Joy based repentance.
I recently read about this concept of the difference between fear-based repentance and joy-based repentance.
Rejoicing and repentance go together. Repentance without rejoicing will lead to despair; rejoicing without repentance is shallow and will only provide passing inspiration instead of deep change.
Indeed, it is when we rejoice over Jesus' sacrificial love for us most fully - that, paradoxically, we are most drawn to true repentance.
When we repent out of fear of consequences, we are not really sorry for the sin, but for ourselves. Fear-based repentance ("I'd better change, or God will get me") is really a form self-preservation. We don't learn to hate the sin for itself, and it doesn't lose its attractive power.
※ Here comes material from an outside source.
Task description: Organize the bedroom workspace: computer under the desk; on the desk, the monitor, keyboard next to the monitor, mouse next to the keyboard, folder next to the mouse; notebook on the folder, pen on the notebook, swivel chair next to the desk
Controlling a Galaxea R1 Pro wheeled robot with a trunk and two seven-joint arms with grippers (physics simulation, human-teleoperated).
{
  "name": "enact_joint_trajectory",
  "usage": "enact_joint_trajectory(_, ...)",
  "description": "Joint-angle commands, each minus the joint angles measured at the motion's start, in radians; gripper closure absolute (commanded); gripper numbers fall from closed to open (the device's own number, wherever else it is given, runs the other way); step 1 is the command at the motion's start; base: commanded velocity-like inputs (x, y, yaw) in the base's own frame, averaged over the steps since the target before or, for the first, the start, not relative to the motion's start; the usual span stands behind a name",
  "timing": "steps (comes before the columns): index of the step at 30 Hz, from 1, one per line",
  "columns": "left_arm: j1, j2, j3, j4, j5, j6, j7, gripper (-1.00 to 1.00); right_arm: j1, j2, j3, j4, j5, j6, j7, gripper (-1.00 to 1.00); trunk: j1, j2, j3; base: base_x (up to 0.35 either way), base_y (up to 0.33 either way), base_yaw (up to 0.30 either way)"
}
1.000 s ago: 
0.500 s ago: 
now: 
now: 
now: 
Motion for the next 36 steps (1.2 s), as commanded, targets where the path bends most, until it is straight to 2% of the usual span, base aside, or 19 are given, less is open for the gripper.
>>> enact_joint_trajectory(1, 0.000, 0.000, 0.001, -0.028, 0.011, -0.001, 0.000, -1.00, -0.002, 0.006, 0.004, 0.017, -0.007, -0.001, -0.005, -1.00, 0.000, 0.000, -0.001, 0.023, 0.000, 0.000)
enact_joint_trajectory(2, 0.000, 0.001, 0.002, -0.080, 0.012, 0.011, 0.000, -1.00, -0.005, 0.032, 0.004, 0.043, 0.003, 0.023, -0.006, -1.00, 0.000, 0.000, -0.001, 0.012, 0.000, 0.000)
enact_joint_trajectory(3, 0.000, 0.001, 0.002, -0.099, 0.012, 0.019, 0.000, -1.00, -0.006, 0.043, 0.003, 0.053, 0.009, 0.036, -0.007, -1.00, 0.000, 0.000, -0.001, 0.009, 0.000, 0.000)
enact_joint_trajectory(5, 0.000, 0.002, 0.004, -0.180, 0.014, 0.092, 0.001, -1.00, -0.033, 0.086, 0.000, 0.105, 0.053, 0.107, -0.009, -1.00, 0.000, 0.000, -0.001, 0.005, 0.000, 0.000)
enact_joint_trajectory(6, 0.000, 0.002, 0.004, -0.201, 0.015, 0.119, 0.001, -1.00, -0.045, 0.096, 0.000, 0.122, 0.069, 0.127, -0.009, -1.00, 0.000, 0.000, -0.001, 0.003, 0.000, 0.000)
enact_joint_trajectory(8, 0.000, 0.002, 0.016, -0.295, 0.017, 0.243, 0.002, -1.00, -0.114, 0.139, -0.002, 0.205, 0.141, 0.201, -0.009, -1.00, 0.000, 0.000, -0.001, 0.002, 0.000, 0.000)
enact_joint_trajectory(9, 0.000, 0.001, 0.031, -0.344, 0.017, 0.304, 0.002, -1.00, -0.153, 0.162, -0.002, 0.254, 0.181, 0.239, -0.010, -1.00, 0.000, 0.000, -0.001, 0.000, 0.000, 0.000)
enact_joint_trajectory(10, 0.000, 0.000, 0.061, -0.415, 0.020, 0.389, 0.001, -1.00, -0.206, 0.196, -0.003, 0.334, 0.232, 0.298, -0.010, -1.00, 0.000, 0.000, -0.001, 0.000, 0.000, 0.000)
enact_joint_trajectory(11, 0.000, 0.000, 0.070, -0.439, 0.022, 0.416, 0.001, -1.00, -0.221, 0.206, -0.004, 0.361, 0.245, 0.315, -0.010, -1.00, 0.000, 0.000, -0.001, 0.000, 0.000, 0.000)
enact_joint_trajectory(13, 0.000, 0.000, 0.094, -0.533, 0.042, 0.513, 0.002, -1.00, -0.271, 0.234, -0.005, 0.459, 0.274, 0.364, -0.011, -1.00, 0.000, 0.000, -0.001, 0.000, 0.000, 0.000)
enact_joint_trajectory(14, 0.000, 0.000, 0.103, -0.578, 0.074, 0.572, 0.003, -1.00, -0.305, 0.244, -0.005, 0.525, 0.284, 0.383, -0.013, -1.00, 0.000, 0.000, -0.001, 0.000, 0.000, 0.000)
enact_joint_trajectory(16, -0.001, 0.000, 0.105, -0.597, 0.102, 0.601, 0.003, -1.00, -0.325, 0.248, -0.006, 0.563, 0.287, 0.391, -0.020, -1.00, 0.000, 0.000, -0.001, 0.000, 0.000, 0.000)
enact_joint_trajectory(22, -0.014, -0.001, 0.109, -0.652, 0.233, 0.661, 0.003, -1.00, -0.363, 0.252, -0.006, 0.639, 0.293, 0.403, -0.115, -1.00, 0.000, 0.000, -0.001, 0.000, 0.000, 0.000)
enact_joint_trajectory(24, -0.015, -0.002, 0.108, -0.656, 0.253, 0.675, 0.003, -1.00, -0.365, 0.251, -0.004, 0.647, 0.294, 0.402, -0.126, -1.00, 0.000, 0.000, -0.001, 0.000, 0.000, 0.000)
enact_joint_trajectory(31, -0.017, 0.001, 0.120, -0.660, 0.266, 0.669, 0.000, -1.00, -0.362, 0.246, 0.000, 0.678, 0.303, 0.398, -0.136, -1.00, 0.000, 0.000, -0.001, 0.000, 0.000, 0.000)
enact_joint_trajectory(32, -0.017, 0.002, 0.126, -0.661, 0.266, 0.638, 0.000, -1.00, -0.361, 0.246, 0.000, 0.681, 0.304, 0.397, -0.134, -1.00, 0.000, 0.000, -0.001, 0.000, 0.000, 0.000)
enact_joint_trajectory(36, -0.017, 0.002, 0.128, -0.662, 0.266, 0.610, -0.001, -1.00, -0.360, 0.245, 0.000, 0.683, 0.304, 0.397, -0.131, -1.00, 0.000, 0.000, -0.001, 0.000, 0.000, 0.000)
But when we rejoice over God's sacrificial suffering love for us – seeing what it cost him to save us from sin – we learn to hate the sin for what it is. We see what the sin cost God. What most assures of us of God's unconditional love; (Jesus' costly death); is that which most convicts us of the evilness of sin.
Philippians 4:4 "rejoice in the Lord always". "Rejoicing in the Bible is much deeper than simply being happy about something.
To rejoice is to treasure a thing, to assess its value to you, to reflect on its beauty and importance until your heart rests in it and tastes the sweetness of it. "Rejoicing" is a way of praising God until the heart is sweetened and rested, and until it relaxes its grip on anything else it thinks it needs.
Romans 2:4 "His kindness leads us to repentance".. in essence, His kindness trumps sin in terms of what our hearts value and love. That's incredible. In other words, the more attractive we find God, the less our hearts desire ungodliness. Finding Him as our Treasure, our Lord and Friend, changes our hearts (repentance), turning our affections from selfishness and onto Him.